Gibson opened the newscast: "Good evening. It is not something you expect to hear from a Christian minister: A call for the assassination of a world leader. The Reverend Pat Robertson, a television fixture with his 700 Club and a former presidential candidate, suggested that U.S. operatives should take out the President of Venezuela, Hugo Chavez, to stop that country from becoming, in Robertson's words 'a launching pad for communism and Muslim extremism.' ABC's Dan Harris is here."

Harris began: "Good evening. Pat Robertson says Hugo Chavez is quote, 'a terrific danger to the United States.' But his spokesperson could not say whether Robertson's assassination suggestion is in keeping with his Christian faith. "
Robertson on Monday's 700 Club on the ABC Family channel: "We have the ability to take him out. And I think the time has come that we exercise that ability."
Harris: "Pat Robertson is standing by his call for the assassination of Venezuelan President Chavez, an outspoken critic of the U.S., who today wrapped up a visit with Cuba's Fidel Castro."
Robertson on 700 Club: "We don't need another $200 billion war to get rid of one, you know, strong-armed dictator. It's a whole lot easier to have some of the covert operatives do the job and then get it over with."
Harris: "Today, those comments were condemned by both the U.S. State Department:"
State Dept. spokesman: "We do not share his views."
Harris: "And the Venezuelan ambassador, who described the remarks as a 'call to terrorism.' Nearly every prominent Christian conservative leader we called today [pictures of several scroll by on screen], however, even those who are normally eager for media attention, refused to comment. Except pastor Ted Haggard, President of the National Association of Evangelicals."
Haggard: "Pat was not speaking for Christianity. He was not speaking for American evangelicalism. He was having a discussion on his program."
Harris: "By contrast, liberal evangelicals went much further today in criticizing Robertson, saying his comments were downright anti-Christian."
Dr. Os Guinness, Trinity Forum: "Jesus called for nothing like this. And Pat Robertson sounded more like one of the radical imams."
Harris: "Some evangelicals believe Robertson's influence has waned in recent years because of incendiary comments such as suggesting the State Department be nuked and linking feminism to witchcraft. As one said today, 'if this is the sort of person who speaks for evangelicals, then God help us.' Three hundred thousand people a day watch Robertson's show, The 700 Club. But apparently, President Hugo Chavez is not one of them. When asked about the Robertson controversy, as he prepared to leave Cuba late today, Chavez said quote, 'I don't even know who that person is.'"

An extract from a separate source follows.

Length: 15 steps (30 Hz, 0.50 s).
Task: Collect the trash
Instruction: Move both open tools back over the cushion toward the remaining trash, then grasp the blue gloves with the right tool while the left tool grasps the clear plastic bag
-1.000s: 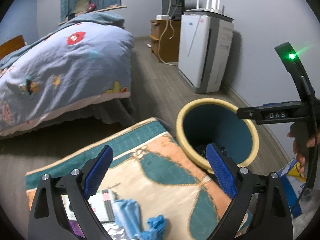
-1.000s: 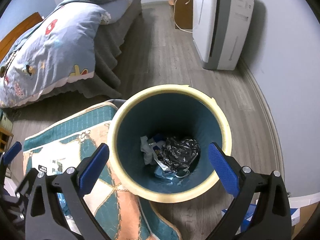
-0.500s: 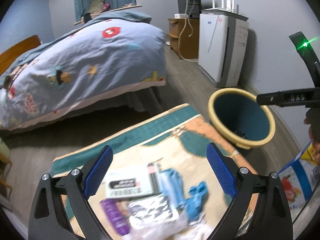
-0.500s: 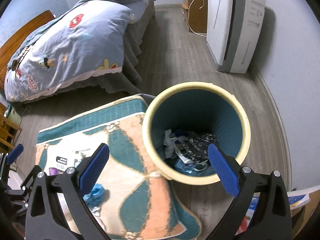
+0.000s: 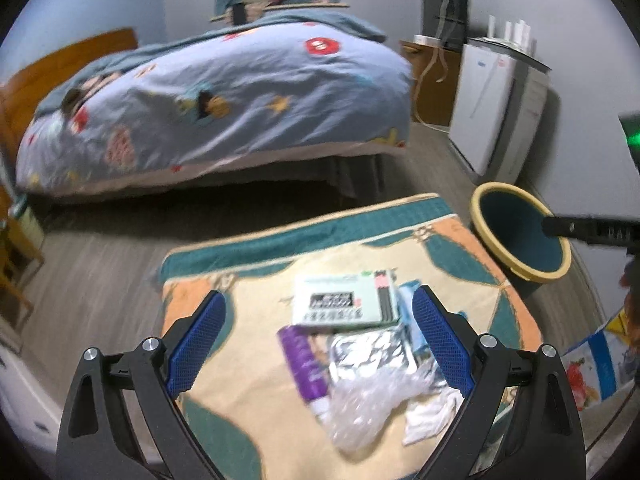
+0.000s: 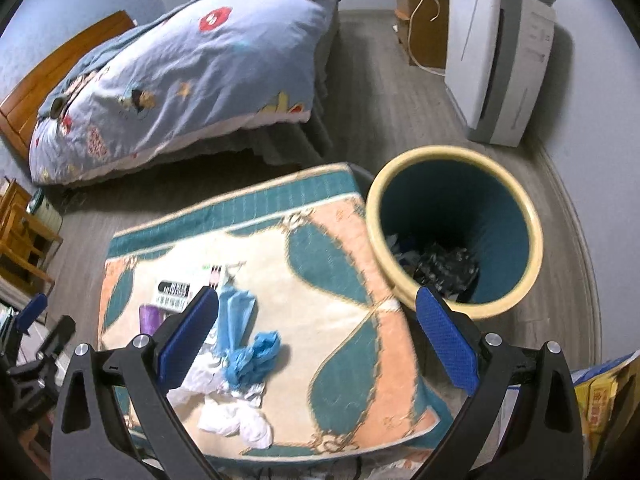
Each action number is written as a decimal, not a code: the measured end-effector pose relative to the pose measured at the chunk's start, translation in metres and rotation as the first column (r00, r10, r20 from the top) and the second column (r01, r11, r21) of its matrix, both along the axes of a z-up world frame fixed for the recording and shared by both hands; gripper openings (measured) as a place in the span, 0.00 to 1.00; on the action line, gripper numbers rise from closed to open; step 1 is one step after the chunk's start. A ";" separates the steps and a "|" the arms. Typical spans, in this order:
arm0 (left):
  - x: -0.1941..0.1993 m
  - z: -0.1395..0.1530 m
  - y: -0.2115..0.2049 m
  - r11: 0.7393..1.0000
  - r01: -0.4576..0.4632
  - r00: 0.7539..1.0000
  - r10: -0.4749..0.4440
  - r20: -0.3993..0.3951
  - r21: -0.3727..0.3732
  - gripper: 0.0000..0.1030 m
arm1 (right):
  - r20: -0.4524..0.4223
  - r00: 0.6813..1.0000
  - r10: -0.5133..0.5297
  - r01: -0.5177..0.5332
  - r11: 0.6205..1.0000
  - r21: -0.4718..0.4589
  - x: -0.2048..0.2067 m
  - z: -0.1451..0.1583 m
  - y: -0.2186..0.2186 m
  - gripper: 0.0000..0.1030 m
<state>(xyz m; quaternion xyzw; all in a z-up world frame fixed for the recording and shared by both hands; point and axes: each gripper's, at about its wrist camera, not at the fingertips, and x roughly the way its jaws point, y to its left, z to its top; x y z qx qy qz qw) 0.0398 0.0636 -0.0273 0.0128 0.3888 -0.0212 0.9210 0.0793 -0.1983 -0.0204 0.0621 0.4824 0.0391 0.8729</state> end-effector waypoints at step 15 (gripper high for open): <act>0.007 -0.033 0.026 0.998 -0.018 0.991 0.025 -0.133 0.052 0.91 | -0.168 0.984 0.061 -0.064 0.998 -0.013 -0.015 -0.073 0.051 0.93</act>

# CBS Evening News. Anchor John Roberts: "Well, the President wants no part of a policy proposed by religious broadcaster Pat Robertson. The White House, the Pentagon, and the State Department today all rejected Robertson's call for the assassination of Venezuela's outspoken President, Hugo Chavez. Gloria Borger in Washington has more on what Robertson said, and the swift reaction to it."

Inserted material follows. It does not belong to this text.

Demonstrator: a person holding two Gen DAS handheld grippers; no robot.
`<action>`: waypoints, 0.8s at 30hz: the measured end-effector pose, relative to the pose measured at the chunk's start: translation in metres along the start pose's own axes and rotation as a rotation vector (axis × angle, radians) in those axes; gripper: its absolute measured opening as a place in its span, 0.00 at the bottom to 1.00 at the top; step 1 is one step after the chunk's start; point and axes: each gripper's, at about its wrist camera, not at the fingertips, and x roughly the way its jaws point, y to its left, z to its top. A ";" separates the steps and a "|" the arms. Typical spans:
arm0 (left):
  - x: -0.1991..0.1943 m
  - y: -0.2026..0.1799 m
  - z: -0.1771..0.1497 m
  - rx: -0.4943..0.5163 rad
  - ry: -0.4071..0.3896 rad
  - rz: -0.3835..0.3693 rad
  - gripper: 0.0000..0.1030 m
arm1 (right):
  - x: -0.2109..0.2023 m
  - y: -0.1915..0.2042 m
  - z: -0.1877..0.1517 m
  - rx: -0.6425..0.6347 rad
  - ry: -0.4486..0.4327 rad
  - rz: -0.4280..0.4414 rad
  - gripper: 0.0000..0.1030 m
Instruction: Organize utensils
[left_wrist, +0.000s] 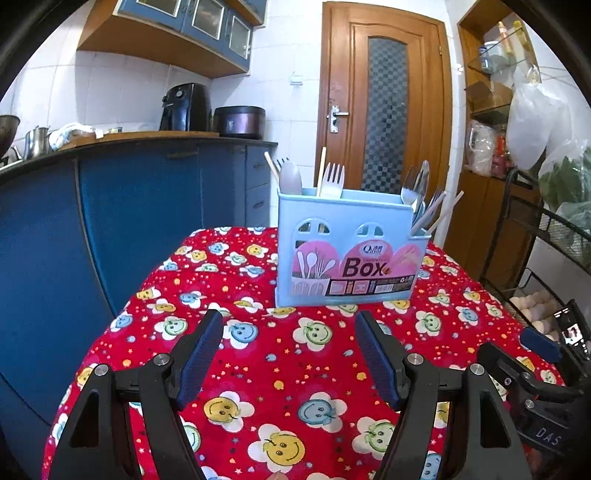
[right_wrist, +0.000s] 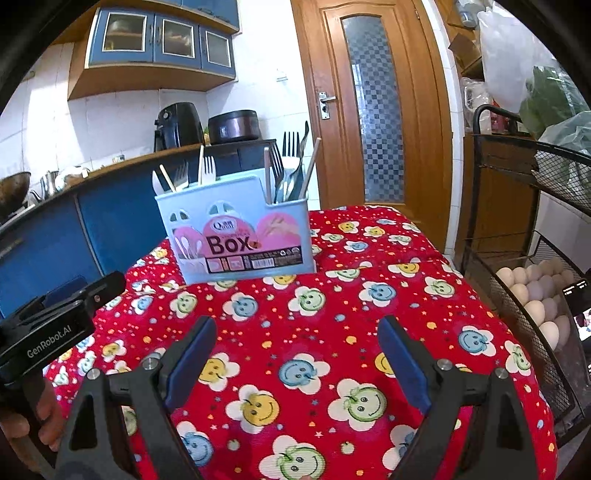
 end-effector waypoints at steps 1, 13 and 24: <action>0.001 0.000 -0.002 0.000 0.000 0.002 0.73 | 0.001 0.000 -0.001 -0.004 0.002 -0.006 0.88; 0.008 0.000 -0.007 -0.001 0.025 0.016 0.73 | 0.007 0.001 -0.007 -0.006 0.022 -0.016 0.88; 0.007 0.000 -0.007 0.003 0.015 0.014 0.73 | 0.007 0.001 -0.007 -0.005 0.024 -0.014 0.88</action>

Borger began: "Pat Robertson's suggestion is unmistakable. Since the Venezuelan President claims that America is trying to kill him:"
Robertson on Monday's 700 Club, via Web video: "If he thinks we're trying to assassinate him, I think we really ought to go ahead and do it. It's a whole lot cheaper than starting a war. [edit jump] We have the ability to take him out, and I think the time has come that we exercise that ability. We don't need another $200 billion war to get rid of one strong-armed dictator. It's a whole lot easier to have some of the covert operatives do the job and then get it over with."
Borger: "Robertson's rationale: That Chavez is a communist-leaning Castro ally who is destroying the oil-rich Venezuelan economy. The administration is no friend of Chavez either, but Venezuela is America's second-largest oil supplier. Pat Robertson's foreign policy advice went way beyond the diplomatic playbook."
Donald Rumsfeld: "Certainly it's against the law. Our department doesn't do that type of thing. He's a private citizen. Private citizens say all kinds of things all the time."
Borger: "But Robertson is not just any private citizen. He's a former Republican presidential candidate with a large evangelical following. Venezuela's Vice President condemned Robertson's remarks as terrorist statements, and challenged the U.S. government to treat him accordingly. The response? A diplomatic denial of any intent to assassinate Chavez."
Sean McCormack, State Department spokesman: "Any allegations that we are planning to take hostile action against the Venezuelan government are completely baseless and without fact."
Borger: "And late this afternoon, Chavez, who was in Cuba with fidel Castro said, 'I don't even know who this person is.' Of course, this is probably only going to add to his popularity back home in Venezuela, where Americans are not very popular these days. John."
Roberts: "Certainly statements like this will add to Robertson's popularity among his most devout followers. And it's not the first rather strange thing that he's said, either."
Borger: "No, Robertson has a history of saying very strange things. Just recently he said national television that so-called activist judges were worse than the 9/11 terrorists. This is something he does to create controversy. Lots of people say he does it to raise money for his organization. John."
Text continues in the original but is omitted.